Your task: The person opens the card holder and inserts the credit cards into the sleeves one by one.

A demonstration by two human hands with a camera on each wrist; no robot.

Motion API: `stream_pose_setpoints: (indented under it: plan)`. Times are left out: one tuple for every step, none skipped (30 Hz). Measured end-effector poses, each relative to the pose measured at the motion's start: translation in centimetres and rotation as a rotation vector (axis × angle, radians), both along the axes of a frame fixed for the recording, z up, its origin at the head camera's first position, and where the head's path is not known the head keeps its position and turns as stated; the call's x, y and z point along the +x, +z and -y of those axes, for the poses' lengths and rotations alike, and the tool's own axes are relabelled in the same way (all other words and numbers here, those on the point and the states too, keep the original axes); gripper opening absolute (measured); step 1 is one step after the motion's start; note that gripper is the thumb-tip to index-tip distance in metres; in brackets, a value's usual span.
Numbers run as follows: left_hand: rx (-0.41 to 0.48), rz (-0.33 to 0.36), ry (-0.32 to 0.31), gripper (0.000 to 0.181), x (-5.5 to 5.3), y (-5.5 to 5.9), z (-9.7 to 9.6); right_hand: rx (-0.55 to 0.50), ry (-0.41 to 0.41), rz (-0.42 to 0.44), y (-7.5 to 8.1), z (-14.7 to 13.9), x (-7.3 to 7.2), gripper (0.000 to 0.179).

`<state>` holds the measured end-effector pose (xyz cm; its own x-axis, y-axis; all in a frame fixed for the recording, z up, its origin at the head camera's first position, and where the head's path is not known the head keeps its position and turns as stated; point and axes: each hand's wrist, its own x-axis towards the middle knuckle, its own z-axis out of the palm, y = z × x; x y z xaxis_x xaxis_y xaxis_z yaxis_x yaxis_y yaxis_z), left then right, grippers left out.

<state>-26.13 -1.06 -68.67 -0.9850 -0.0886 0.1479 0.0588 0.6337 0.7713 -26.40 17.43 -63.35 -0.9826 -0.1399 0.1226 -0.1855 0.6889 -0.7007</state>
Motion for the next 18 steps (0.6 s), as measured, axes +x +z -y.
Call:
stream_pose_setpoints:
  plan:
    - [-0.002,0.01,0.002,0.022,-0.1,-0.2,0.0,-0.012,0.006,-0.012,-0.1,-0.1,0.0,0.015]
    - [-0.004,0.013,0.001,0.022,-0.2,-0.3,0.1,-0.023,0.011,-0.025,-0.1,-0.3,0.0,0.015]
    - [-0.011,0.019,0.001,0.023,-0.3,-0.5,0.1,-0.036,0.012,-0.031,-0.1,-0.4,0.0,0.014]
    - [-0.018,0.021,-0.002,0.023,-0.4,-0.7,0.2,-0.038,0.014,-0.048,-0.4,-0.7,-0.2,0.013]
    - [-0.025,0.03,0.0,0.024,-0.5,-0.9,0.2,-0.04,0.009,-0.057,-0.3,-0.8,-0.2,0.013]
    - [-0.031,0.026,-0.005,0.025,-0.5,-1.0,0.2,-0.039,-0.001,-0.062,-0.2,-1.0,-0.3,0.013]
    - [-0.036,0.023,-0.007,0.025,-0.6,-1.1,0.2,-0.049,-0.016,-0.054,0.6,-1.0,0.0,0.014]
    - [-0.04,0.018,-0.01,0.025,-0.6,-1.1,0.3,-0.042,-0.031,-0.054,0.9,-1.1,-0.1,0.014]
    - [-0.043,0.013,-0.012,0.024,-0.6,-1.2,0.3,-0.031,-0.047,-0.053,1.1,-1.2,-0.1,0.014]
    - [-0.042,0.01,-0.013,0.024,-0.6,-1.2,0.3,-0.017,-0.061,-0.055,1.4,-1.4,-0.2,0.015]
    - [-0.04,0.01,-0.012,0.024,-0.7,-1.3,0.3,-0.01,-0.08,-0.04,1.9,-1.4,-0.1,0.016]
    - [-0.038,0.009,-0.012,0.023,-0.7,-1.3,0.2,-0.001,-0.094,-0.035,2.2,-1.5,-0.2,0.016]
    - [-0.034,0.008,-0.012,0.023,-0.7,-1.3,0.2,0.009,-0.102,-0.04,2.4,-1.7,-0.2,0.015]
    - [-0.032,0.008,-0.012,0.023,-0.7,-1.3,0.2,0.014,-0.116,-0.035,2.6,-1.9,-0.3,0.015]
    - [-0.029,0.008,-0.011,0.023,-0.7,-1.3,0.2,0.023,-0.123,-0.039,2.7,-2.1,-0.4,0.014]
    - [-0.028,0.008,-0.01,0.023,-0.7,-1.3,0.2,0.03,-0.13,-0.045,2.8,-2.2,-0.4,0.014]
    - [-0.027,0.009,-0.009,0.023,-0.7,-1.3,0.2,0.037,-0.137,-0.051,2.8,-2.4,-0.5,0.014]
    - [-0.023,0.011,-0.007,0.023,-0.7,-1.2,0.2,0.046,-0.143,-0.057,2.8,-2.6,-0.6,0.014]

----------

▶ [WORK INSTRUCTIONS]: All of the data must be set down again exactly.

▶ [EXERCISE RESPONSE]:
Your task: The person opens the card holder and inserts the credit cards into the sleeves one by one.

A demonstration by two human hands with a camera on each wrist; no robot.

Motion API: `stream_pose_setpoints: (indented under it: plan)`. Times are left out: one tuple for every step, none skipped (30 Hz). Measured end-effector poses, each relative to the pose measured at the motion's start: translation in centimetres and rotation as a rotation vector (axis × angle, radians), both along the axes of a frame fixed for the recording, z up, its origin at the head camera's first position, and where the head's path is not known the head keeps its position and turns as stated; the call's x, y and z point along the +x, +z and -y of those axes, for the poses' lengths and rotations alike, and the tool's own axes are relabelled in the same way (all other words and numbers here, those on the point and the states too, keep the original axes); gripper opening absolute (measured); step 1 is one step after the motion's start; note that gripper is the thumb-tip to index-tip distance in metres; in brackets, a value's usual span.
Numbers run as follows: left_hand: rx (-0.41 to 0.48), rz (-0.33 to 0.36), ry (-0.32 to 0.31), gripper (0.000 to 0.181), x (-5.5 to 5.3), y (-5.5 to 5.9), z (-9.7 to 9.6); right_hand: rx (-0.55 to 0.50), ry (-0.41 to 0.41), rz (-0.42 to 0.44), y (-7.5 to 8.1), z (-14.7 to 13.9), x (-7.3 to 7.2), gripper (0.000 to 0.179).

`<state>` holds the measured end-effector pose (xyz cm; its own x-axis, y-axis; all in a frame fixed for the recording, z up, its origin at the head camera's first position, and where the head's path is not known the head keeps its position and turns as stated; point and axes: each hand's wrist, its own x-axis towards the middle knuckle, its own z-axis out of the palm, y = z × x; x y z xaxis_x xaxis_y xaxis_z yaxis_x yaxis_y yaxis_z), left then right, grippers left out.

<state>-26.13 -1.06 -68.67 -0.9850 -0.0886 0.1479 0.0588 0.6337 0.7713 -26.40 17.43 -63.35 -0.9826 -0.1399 0.1226 -0.1855 0.6889 -0.7007</state>
Motion for the next 18 steps (0.6 s), as measured, axes +x +z -y.
Call:
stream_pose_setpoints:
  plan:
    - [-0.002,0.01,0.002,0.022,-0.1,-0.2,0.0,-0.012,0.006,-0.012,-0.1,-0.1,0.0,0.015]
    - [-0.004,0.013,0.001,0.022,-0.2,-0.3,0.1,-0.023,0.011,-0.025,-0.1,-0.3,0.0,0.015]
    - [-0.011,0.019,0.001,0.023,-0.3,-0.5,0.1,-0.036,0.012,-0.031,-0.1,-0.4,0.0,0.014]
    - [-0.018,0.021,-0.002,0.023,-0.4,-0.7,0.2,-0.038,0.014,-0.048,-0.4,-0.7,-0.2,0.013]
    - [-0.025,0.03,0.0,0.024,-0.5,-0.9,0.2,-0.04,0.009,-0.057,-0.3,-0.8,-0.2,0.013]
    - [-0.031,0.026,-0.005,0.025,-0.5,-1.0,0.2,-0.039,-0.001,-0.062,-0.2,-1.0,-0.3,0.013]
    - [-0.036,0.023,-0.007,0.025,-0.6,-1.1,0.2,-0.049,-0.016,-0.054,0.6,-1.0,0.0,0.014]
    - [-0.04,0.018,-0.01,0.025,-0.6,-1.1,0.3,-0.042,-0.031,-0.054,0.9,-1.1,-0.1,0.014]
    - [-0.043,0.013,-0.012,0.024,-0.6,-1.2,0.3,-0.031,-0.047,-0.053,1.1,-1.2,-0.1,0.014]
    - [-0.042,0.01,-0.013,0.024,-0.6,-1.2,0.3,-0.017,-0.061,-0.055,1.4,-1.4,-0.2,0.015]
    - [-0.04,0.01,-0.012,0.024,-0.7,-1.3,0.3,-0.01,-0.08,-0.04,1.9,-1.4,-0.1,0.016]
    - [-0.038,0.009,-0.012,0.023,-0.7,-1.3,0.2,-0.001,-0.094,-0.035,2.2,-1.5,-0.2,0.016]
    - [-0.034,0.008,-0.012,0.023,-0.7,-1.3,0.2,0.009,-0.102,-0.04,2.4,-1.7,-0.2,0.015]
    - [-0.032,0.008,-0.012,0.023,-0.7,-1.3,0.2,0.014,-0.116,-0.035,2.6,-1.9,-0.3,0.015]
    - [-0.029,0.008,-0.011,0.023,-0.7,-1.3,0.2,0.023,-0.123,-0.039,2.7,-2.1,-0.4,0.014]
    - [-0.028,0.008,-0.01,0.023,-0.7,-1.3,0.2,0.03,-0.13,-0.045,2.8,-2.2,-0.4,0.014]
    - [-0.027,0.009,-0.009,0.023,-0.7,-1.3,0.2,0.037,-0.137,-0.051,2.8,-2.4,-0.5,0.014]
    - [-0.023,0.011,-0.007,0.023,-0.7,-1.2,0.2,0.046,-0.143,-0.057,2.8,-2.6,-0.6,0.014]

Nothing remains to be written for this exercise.